- **GOAL OF THE EXERCISE**: The response should repeat word for word every line below from the one with "Note: annotate the tan" to the one with "gripper left out.", inclusive, and nothing else; leave pictures out.

(Records drawn from a dataset)
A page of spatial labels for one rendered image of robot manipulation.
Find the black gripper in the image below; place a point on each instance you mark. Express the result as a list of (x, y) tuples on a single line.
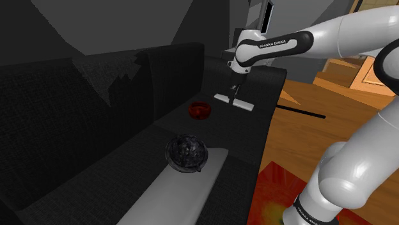
[(239, 80)]

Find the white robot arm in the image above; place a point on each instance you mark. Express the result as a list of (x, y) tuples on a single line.
[(358, 31)]

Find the white flat slab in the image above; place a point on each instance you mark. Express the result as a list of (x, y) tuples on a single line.
[(244, 105)]

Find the red bowl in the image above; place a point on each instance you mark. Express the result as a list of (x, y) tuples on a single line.
[(199, 110)]

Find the thin black bar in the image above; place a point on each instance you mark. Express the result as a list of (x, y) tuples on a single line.
[(300, 112)]

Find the dark marbled round bowl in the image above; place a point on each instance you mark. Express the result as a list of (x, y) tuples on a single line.
[(186, 152)]

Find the red patterned robot stand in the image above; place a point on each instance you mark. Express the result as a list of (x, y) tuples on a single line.
[(270, 193)]

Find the orange wooden furniture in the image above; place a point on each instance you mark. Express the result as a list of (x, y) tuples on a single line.
[(364, 78)]

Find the dark fabric sofa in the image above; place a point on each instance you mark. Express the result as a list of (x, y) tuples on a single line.
[(62, 124)]

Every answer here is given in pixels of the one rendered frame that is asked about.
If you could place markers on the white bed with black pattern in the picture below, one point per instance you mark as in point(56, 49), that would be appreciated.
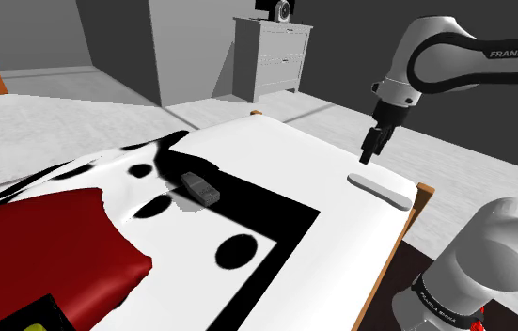
point(295, 160)

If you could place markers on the black box with yellow mark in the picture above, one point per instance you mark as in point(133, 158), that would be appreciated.
point(25, 318)

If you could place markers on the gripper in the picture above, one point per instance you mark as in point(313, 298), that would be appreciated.
point(390, 114)

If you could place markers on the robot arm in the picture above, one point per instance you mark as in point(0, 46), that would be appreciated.
point(506, 247)

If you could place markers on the grey chest of drawers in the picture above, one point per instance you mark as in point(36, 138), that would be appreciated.
point(272, 59)

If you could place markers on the grey remote control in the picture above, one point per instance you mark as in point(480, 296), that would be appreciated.
point(200, 188)

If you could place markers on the flat white oblong object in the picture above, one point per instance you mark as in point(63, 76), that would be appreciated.
point(380, 191)

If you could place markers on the dark red pillow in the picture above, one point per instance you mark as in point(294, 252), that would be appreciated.
point(43, 247)

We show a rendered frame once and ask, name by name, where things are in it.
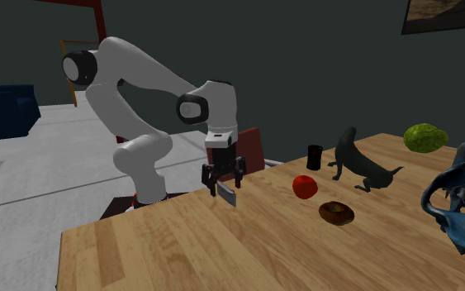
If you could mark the wall picture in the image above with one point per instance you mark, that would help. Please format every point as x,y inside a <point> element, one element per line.
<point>441,14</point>

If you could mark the dark blue sofa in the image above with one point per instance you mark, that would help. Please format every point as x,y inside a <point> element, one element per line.
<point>0,109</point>

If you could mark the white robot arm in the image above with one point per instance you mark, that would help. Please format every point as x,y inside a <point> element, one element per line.
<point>135,76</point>

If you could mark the brown donut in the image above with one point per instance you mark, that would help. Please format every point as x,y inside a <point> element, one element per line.
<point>336,212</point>

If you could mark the grey rectangular blade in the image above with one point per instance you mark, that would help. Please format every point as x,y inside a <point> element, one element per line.
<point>228,194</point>

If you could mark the dark red robot stand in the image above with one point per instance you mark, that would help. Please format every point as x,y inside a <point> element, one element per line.
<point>117,206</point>

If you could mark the blue skull figure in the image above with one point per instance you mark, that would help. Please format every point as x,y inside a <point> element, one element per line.
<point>463,201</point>

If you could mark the black cup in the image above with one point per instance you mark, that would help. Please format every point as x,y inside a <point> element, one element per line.
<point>314,157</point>

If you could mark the dark green animal figure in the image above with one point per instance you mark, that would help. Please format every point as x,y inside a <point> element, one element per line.
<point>357,161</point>

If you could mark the green cabbage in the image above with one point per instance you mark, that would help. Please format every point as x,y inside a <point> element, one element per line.
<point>425,138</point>

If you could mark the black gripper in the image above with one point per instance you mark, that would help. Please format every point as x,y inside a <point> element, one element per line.
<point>223,156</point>

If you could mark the dark red chair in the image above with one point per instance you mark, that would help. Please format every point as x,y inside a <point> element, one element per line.
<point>252,151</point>

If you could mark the red apple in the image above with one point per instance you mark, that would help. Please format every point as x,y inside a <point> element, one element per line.
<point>305,187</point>

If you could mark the red and wooden frame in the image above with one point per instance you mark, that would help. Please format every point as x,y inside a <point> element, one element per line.
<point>95,24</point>

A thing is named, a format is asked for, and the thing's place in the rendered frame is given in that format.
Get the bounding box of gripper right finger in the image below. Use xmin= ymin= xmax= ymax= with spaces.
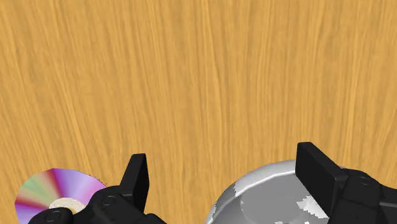
xmin=295 ymin=142 xmax=397 ymax=224

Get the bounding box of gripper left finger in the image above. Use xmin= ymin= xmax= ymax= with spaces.
xmin=27 ymin=153 xmax=168 ymax=224

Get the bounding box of grey round bowl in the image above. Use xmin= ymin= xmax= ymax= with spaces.
xmin=204 ymin=159 xmax=345 ymax=224

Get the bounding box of iridescent compact disc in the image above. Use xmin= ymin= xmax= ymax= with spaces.
xmin=14 ymin=168 xmax=108 ymax=224

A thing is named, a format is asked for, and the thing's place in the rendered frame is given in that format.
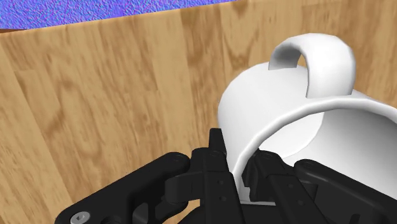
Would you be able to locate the white mug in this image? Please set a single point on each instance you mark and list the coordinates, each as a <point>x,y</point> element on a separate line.
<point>279,102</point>

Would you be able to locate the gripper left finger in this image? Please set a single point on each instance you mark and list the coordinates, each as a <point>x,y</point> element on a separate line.
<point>198,183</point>

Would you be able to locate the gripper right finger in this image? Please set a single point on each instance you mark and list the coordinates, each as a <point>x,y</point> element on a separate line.
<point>297,189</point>

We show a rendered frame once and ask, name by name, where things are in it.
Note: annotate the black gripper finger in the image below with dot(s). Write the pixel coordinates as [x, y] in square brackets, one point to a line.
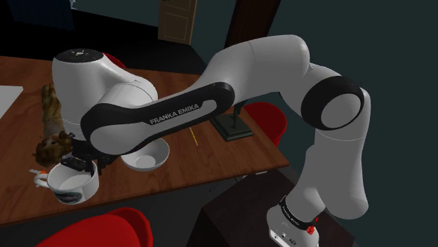
[105, 163]
[77, 164]

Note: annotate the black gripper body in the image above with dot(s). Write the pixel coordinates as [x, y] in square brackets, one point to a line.
[82, 147]

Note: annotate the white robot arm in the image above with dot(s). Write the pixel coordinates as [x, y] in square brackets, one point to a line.
[260, 61]

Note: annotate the white mug with dark print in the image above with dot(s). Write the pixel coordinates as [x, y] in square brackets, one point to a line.
[73, 190]

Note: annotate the white bowl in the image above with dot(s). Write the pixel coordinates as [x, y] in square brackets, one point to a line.
[147, 160]

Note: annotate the brown furry animal figure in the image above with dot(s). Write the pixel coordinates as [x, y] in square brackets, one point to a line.
[51, 113]

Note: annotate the red chair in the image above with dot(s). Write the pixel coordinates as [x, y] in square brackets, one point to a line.
[92, 232]
[115, 61]
[268, 118]

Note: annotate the yellow pencil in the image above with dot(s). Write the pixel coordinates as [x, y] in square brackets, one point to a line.
[194, 137]

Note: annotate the brown wooden table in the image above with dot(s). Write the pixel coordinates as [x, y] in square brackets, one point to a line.
[205, 162]

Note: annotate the dark statue on square base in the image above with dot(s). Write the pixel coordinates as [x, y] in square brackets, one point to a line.
[232, 128]

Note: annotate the dark robot stand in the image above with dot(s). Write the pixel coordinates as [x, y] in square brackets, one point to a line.
[236, 219]

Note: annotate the tan panelled door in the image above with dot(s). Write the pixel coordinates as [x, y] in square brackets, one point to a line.
[178, 20]

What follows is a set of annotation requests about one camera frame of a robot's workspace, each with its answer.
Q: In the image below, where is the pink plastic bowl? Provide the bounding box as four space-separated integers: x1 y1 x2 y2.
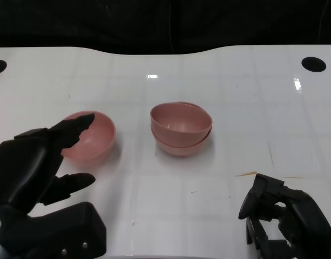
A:
60 110 116 163
151 126 212 158
150 101 213 142

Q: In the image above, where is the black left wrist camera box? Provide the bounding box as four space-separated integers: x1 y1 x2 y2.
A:
0 201 107 259

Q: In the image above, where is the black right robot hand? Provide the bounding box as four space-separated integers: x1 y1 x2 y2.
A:
238 173 331 259

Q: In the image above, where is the black backdrop curtain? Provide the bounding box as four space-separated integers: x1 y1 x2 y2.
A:
0 0 331 54

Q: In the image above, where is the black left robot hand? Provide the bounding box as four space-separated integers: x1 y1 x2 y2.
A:
0 113 96 216

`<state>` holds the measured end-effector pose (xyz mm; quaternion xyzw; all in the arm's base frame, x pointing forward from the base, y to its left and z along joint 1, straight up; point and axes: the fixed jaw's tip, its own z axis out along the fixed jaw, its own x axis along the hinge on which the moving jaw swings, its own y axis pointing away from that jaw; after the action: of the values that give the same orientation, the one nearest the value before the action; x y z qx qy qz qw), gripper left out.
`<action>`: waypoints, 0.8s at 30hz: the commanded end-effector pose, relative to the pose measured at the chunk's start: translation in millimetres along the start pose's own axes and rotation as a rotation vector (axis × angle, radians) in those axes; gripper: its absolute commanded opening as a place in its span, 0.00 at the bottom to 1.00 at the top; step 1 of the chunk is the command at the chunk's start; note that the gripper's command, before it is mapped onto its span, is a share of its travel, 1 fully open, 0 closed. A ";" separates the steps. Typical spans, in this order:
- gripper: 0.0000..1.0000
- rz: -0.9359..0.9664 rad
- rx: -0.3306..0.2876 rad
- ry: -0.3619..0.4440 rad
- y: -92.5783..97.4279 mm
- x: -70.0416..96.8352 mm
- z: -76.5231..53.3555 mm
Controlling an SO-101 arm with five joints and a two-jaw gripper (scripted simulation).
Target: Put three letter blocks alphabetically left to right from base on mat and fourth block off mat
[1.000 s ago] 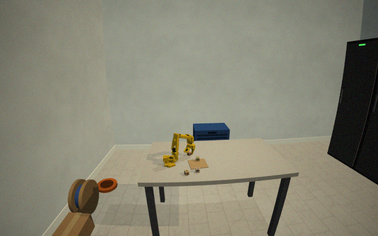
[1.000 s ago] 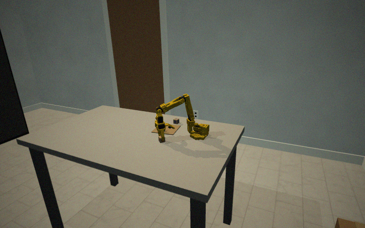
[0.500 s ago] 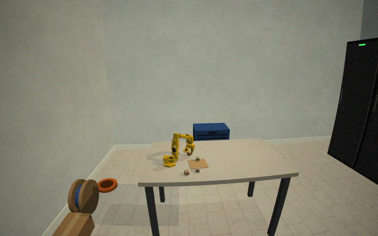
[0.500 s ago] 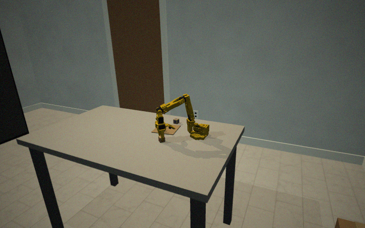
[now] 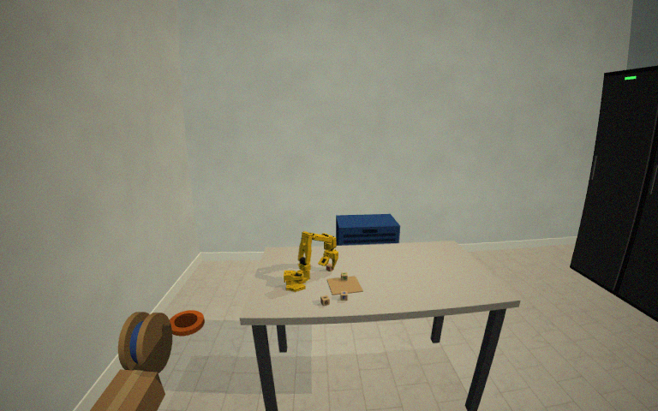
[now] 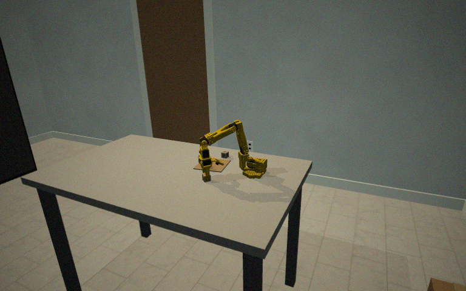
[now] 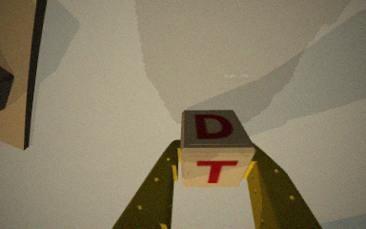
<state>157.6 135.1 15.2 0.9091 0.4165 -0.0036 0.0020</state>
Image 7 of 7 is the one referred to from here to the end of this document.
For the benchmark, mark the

- **RESPONSE TO THIS TASK**:
Note: annotate the tan panelled door in the image above with dot(s). Write the pixel coordinates as [x, y] in square brackets, one point to a line.
[178, 20]

What follows is a set of annotation requests about one camera frame of a robot's workspace, each with its answer.
Q: In the image below, where is the pink plastic bowl? Provide the bounding box as four space-separated integers: x1 y1 x2 y2.
A:
60 110 116 163
151 126 212 158
150 101 213 142

Q: In the image above, where is the black left wrist camera box? Provide the bounding box as four space-separated integers: x1 y1 x2 y2.
A:
0 201 107 259

Q: In the image above, where is the black right robot hand? Provide the bounding box as four space-separated integers: x1 y1 x2 y2.
A:
238 173 331 259

Q: In the image above, where is the black backdrop curtain? Provide the bounding box as four space-separated integers: x1 y1 x2 y2.
A:
0 0 331 54

Q: In the image above, where is the black left robot hand? Provide the bounding box as four space-separated integers: x1 y1 x2 y2.
A:
0 113 96 216

`<state>` holds the measured end-effector pose (xyz mm; quaternion xyzw; all in the arm's base frame, x pointing forward from the base, y to its left and z along joint 1, straight up; point and axes: the fixed jaw's tip, its own z axis out along the fixed jaw, its own x axis along the hinge on which the moving jaw swings, its own y axis pointing away from that jaw; after the action: of the values that give the same orientation, the one nearest the value before the action; x y z qx qy qz qw), gripper left out.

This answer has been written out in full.